Exercise instructions
Where the lines below hold images, skip those and copy every word exactly.

==*==

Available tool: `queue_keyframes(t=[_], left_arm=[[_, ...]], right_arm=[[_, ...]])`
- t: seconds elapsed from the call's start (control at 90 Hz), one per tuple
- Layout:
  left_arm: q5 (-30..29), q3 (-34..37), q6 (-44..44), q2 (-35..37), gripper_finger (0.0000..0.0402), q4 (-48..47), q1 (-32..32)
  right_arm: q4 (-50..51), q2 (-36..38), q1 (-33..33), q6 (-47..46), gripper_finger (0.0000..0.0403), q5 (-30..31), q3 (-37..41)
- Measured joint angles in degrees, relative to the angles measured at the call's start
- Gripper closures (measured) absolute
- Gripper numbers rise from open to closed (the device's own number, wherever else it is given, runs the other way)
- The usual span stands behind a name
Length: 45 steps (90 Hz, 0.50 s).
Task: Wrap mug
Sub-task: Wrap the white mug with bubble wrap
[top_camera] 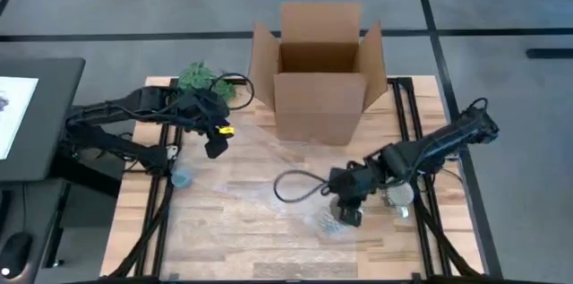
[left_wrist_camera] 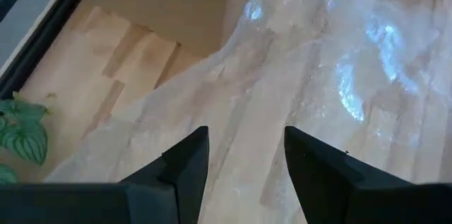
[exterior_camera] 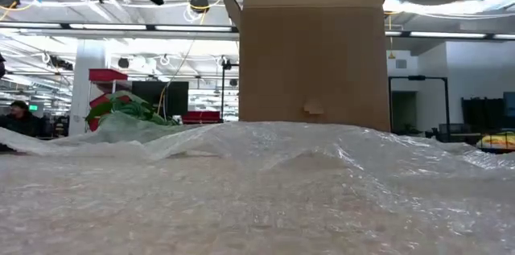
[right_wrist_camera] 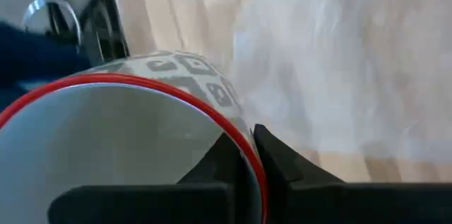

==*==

Reply to the task
Available tool: `queue_keyframes(t=[_], left_arm=[[_, ...]], right_arm=[[_, ...]])`
- t: seconds elapsed from the call's start (control at 90 Hz), one per tuple
- Layout:
  left_arm: q5 (-30..29), q3 (-34..37), q6 (-44..44), q2 (-35..37), gripper_finger (0.0000..0.0402), q4 (-48..47), q1 (-32..32)
  right_arm: q4 (-50..51), q2 (-36..38), q1 (-33..33), q6 (-47..46), gripper_finger (0.0000..0.0403), q5 (-30..31), q3 (-37..41)
- Measured joint angles in degrees, relative to the angles measured at the call's start
- Gripper closures (measured) absolute
- Gripper numbers rise from open to closed (the device's own number, wherever else it is given, runs the other way)
- The usual span stands behind a name
Length: 45 steps (90 Hz, 0.50 s).
Task: Wrap mug
Sub-task: Wrap the white mug with bubble wrap
[top_camera] 
[left_wrist_camera] 
[exterior_camera] 
[right_wrist_camera] 

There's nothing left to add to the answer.